我ながら苦しい言い訳だとはわかっていた。
「ふーん。なるほど」
女の勘は恐ろしい……。
悠香は察した様子で目を細める。
「凛久が好きだった女の子ってことね」
「うぐっ……」
ノーコメントすら貫けずに喉の奥から変な声が漏れる。
もはや隠すことに意味はなく、むしろ無言は肯定と同義だった。
「凛久って昔からわかりやすいよね」
悠香はからかうように笑ってみせる。
「でも、凛久が二人を好きになるのもわかる気がする。子供の頃の二人がどんな女の子だったのかは知らないけど、きっと魅力的だったんだろうなって想像がつくし」
「まぁ、なんていうか……子供の頃の話だよ」
「そう思ってるのは凛久だけかもよ?」
「まさか——」
そんなわけないだろう。
そう言い掛けて、ふと菫さんが口にしていたワンフレーズが頭をよぎる。
壊れるほど愛しても三分の一も伝わらない——相手の気持ちなんて恋人同士ですらわからないのに、何年も疎遠だった俺たちが相手の気持ちを察するなんて無理な話。
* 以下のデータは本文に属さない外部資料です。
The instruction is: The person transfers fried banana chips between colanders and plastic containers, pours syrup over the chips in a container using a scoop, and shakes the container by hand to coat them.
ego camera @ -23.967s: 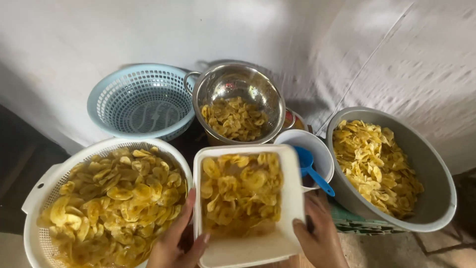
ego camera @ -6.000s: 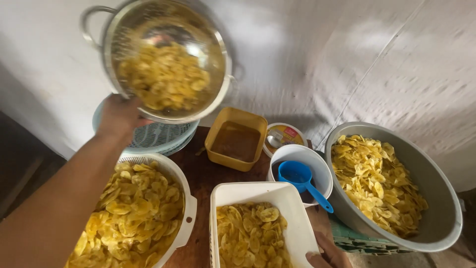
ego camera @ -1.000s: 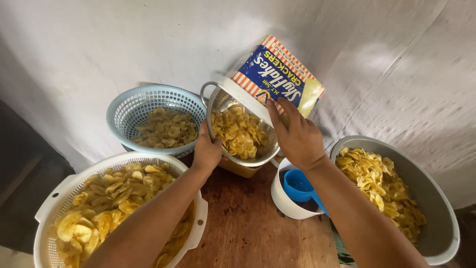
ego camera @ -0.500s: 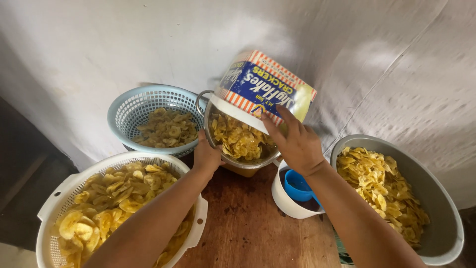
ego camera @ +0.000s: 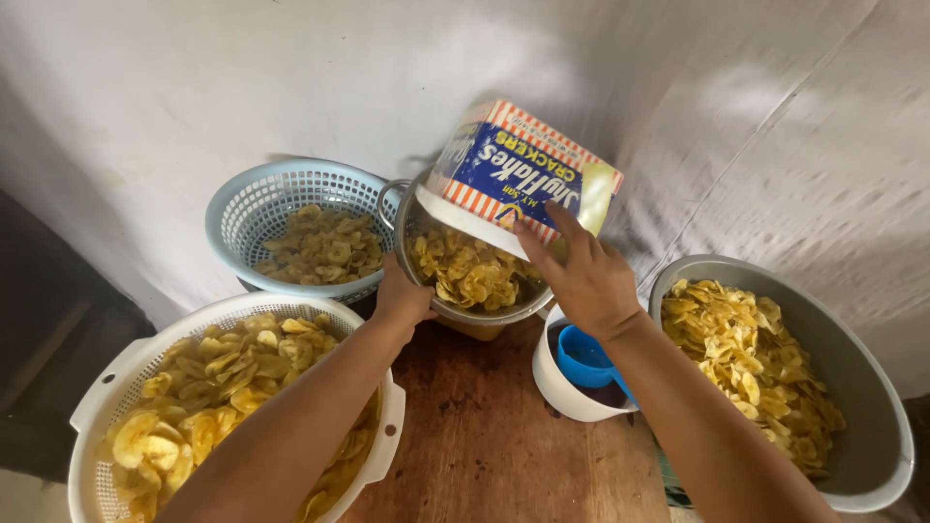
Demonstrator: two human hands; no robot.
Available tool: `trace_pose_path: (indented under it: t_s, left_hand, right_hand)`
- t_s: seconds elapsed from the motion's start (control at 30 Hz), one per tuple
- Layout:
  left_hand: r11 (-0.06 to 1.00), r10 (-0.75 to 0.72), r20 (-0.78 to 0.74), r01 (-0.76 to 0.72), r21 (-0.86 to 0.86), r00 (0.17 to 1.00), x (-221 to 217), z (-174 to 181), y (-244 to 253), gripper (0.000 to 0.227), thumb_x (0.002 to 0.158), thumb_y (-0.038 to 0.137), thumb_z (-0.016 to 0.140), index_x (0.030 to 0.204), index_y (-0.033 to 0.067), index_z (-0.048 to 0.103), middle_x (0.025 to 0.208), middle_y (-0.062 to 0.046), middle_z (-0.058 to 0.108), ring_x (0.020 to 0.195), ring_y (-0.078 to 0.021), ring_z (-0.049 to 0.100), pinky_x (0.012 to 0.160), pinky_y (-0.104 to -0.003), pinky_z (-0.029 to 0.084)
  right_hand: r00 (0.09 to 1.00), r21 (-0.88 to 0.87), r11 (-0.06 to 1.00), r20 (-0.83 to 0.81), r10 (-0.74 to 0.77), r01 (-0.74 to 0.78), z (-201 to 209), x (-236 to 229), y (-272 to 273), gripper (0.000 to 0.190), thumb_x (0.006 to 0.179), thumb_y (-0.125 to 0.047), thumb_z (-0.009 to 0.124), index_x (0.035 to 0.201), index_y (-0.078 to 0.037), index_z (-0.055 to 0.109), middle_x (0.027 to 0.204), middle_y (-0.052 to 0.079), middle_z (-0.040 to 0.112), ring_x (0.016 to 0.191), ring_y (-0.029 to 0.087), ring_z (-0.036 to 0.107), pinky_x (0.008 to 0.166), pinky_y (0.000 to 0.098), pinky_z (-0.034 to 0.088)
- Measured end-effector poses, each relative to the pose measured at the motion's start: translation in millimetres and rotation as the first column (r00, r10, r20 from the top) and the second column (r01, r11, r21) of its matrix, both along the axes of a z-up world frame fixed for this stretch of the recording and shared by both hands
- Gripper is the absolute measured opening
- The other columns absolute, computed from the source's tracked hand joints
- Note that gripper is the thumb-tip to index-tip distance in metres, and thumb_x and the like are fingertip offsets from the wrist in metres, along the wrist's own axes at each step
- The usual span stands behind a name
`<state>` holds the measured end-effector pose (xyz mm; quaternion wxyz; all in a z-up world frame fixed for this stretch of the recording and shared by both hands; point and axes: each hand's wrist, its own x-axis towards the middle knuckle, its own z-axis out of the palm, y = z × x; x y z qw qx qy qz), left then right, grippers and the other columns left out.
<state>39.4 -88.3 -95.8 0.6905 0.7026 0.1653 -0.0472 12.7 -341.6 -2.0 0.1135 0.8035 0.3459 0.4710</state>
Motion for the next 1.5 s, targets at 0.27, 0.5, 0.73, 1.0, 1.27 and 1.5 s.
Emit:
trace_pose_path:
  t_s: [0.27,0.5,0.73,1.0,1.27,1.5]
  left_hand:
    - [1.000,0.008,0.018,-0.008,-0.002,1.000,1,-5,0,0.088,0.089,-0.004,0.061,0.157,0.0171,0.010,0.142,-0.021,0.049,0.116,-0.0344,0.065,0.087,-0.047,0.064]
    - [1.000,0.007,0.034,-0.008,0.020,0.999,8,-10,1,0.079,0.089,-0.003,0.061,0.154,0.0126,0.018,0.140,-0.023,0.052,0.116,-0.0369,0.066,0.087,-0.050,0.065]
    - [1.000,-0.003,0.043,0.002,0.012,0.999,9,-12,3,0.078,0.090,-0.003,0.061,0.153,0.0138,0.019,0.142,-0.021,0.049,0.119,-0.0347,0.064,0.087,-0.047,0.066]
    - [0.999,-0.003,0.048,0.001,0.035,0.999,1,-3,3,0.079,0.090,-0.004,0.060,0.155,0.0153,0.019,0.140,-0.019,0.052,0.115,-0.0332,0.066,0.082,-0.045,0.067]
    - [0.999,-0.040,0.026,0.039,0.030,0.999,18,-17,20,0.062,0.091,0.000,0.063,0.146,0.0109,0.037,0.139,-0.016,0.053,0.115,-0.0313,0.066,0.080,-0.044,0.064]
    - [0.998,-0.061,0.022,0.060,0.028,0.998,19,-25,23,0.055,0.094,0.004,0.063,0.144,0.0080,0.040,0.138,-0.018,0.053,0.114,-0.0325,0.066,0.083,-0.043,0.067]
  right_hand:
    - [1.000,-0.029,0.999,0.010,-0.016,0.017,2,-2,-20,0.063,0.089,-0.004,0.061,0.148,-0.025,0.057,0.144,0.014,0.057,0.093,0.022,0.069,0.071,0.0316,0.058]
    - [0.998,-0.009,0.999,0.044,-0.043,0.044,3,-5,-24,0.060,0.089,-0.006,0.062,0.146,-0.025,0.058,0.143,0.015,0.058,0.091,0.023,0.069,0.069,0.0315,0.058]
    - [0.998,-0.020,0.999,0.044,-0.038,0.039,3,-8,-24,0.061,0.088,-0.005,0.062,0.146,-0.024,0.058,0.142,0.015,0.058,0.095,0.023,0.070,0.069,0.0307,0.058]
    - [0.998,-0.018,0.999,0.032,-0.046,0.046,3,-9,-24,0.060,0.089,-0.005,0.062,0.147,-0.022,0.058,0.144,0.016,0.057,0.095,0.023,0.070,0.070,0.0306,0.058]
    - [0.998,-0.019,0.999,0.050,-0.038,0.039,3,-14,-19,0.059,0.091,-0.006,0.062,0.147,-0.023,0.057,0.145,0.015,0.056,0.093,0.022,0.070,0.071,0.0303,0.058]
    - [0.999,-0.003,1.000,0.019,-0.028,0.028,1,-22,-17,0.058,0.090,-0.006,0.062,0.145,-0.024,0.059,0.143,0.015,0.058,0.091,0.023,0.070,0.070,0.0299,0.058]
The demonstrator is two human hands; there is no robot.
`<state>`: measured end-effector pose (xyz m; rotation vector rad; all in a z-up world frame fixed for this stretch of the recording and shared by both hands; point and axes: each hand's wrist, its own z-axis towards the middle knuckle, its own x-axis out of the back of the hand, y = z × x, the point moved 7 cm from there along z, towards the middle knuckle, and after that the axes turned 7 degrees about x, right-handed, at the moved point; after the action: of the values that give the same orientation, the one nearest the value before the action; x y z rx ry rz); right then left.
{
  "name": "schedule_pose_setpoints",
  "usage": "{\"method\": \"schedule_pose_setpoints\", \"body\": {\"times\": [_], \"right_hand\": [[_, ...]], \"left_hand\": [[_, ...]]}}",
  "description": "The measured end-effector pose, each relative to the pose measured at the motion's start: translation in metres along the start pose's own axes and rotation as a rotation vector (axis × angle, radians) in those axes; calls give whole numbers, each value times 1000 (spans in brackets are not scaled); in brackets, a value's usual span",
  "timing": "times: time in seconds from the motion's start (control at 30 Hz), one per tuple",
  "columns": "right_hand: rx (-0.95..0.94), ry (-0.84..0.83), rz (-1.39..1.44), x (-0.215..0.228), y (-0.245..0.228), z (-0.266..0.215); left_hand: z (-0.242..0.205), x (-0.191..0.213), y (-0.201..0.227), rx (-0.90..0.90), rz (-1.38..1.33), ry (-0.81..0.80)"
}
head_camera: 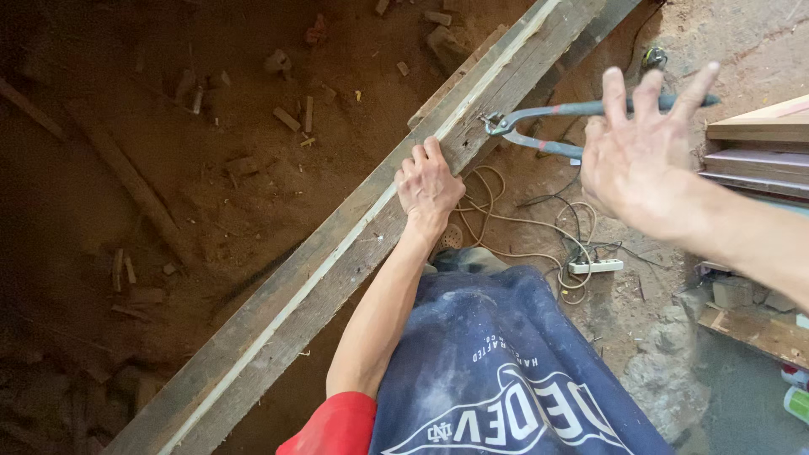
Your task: The person uses a claw hammer and a small axe to remove nails and clean the surface of a long wooden plank. They repeatedly pry out nails, strike the wood to loosen debris, and reposition the plank to access different sections.
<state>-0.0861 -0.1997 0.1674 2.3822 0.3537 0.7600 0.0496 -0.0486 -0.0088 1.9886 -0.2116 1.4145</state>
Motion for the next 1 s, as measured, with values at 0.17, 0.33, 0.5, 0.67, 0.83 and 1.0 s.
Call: {"method": "schedule_pose_setpoints", "body": {"times": [0.17, 0.33, 0.5, 0.67, 0.83, 1.0], "right_hand": [[-64, 152, -164, 31, -15, -15], [53, 159, -105, 59, -8, -13], [244, -47, 145, 72, -1, 3], [165, -13, 271, 56, 11, 0], [71, 88, 400, -4, 6, -16], [-26, 293, 585, -68, -22, 5]], "left_hand": [[-3, 7, 2, 4, -56, 58], [-4, 12, 4, 9, -25, 76], [6, 4, 5, 83, -1, -137], [19, 20, 9, -107, 5, -217], [13, 5, 12, -163, -61, -387], [33, 18, -6, -48, -150, -614]]}}
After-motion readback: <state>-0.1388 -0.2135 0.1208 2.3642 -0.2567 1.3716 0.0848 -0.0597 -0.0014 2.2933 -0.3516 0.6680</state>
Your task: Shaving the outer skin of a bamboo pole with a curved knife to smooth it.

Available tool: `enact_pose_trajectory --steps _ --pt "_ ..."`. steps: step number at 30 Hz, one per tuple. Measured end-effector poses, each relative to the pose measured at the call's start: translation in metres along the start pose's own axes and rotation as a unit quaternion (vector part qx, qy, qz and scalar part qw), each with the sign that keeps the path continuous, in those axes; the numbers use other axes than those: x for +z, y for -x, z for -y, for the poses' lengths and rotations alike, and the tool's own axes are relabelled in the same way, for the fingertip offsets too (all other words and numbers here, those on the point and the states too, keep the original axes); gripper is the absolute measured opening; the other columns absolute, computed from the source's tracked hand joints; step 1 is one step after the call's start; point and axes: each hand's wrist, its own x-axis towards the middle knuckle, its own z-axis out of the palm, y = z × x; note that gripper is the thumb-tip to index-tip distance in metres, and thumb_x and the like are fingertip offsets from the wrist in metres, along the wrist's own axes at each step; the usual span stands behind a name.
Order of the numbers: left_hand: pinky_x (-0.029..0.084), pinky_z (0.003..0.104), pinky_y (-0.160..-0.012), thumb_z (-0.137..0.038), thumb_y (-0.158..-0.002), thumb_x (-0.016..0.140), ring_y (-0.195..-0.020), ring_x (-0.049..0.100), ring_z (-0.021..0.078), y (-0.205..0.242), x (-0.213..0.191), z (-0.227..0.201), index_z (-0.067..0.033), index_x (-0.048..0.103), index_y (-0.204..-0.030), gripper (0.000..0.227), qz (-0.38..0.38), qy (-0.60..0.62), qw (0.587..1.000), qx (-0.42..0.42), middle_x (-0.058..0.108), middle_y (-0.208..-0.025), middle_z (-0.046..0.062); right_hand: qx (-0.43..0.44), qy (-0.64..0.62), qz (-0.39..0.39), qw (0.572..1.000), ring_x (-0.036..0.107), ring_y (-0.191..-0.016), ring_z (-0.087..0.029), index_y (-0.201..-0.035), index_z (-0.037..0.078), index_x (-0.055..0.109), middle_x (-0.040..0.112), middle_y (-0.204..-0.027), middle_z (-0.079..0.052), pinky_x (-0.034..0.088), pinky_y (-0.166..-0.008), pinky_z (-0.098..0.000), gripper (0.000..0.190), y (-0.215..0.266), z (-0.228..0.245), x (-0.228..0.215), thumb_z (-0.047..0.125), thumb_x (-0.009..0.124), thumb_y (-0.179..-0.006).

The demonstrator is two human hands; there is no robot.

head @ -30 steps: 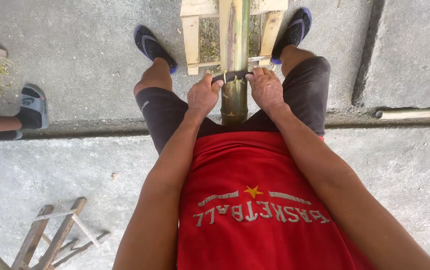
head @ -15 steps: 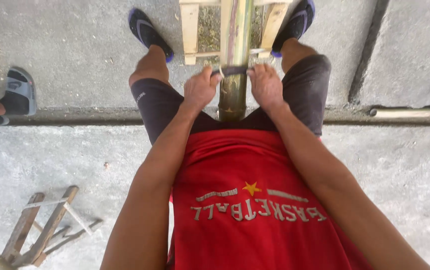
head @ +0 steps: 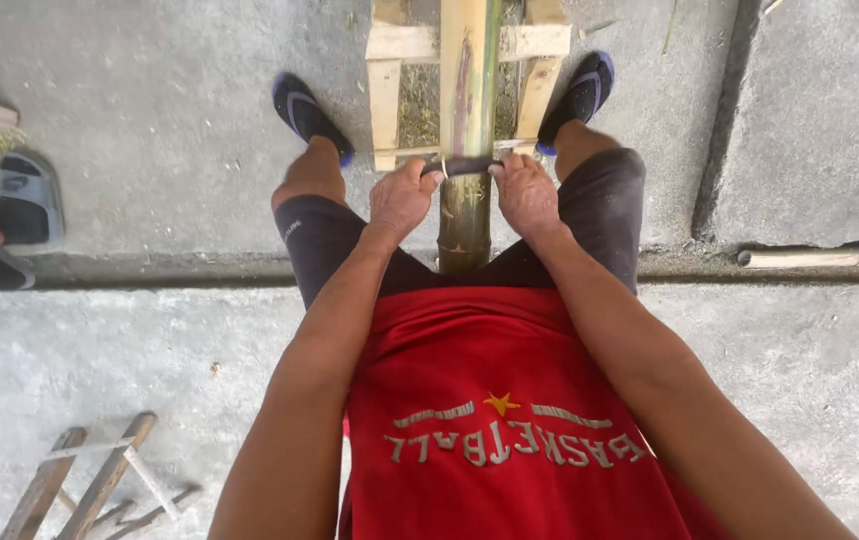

二人の想いを知らない俺が悠香の言葉を否定することはできない。
それは二人に限った話じゃなく悠香にも同じことが言える。
「まぁ、それならそれでいいんだけどね」
「えっと……どういう意味だ?」
「どういう意味だと思う?」
悠香は思わせぶりな笑みを浮かべて俺の顔を覗き込んできた。
返す言葉が見つからずにいる中、ほどなくして到着したバスに乗り込む俺たち。
バスを降りるまでの間、もう悠香が夏鈴と莉乃さんの話題に触れることはなく、週末の買い出しについて相談しながら帰路に就く。
本当、女の子ってなにを考えているのかわからないよな。